I've been tirelessly converting a reinforcement learning program from Python to JavaScript using TensorFlow.js that is running Twin Delayed Deep Deterministic Policy Gradient (TD3). I'm just trying to make a basic blueprint for myself and the community to use. I've put in a lot of work and I feel like it should basically be complete, but I can't find out why the agent keeps (very quickly) converging on a single action selection (even though it's being penalized for doing so, even testing at 300 iterations). I checked the loss variables and they seem to be working as expected. Although I'm great with JavaScript and have a solid understanding of how everything works, I'm not a professional with Python or TensorFlow.js (yet).
I need some people with experience in the following areas to review my code: Reinforcement Learning, TD3 (or DDPG), Tensorflow.JS.
Everything is on GitHub at https://github.com/CloudZero2049/TD3-TensorFlowJS
All the info about the project is in the README. TD3script.js is the only one to worry about, there's also one without comments.

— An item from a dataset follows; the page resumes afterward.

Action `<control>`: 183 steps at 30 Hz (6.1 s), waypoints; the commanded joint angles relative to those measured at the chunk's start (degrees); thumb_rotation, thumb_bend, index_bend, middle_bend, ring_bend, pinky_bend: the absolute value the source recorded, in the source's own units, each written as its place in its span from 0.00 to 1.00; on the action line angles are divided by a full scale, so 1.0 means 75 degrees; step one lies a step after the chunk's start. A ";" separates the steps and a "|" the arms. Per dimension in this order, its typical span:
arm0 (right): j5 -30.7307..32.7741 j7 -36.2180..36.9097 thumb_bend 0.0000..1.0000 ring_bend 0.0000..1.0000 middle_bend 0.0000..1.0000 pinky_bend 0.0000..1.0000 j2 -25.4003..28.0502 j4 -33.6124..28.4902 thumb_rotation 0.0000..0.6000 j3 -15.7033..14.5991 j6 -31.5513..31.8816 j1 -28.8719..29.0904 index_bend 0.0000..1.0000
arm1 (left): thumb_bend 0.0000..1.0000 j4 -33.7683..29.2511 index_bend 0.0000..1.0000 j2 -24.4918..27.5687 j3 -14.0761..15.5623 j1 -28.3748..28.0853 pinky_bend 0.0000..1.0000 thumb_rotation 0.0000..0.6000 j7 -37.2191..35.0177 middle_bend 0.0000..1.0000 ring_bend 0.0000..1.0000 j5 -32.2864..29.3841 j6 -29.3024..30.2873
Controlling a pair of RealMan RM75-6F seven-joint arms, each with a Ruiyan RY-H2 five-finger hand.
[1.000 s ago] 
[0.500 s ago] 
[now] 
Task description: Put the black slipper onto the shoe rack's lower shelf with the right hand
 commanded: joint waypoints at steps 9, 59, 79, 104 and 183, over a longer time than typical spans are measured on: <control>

I have been reviewing the code and math extensively everything seems to be working properly. But when testing the agent quickly settles on a single bad action even though it's being penalized. I tried 300 iterations, 200 warmup, 100 batch_size to see if it was a time issue without a change. I feel confident in the structure and math but something is clearly wrong. After going over the code so many times and making improvements I've finally hit the wall, I don't see how I can proceed.
I expected at some point for the agent to realize it was doing something wrong and try something new. I would have gotten much better results if the actions were completely random.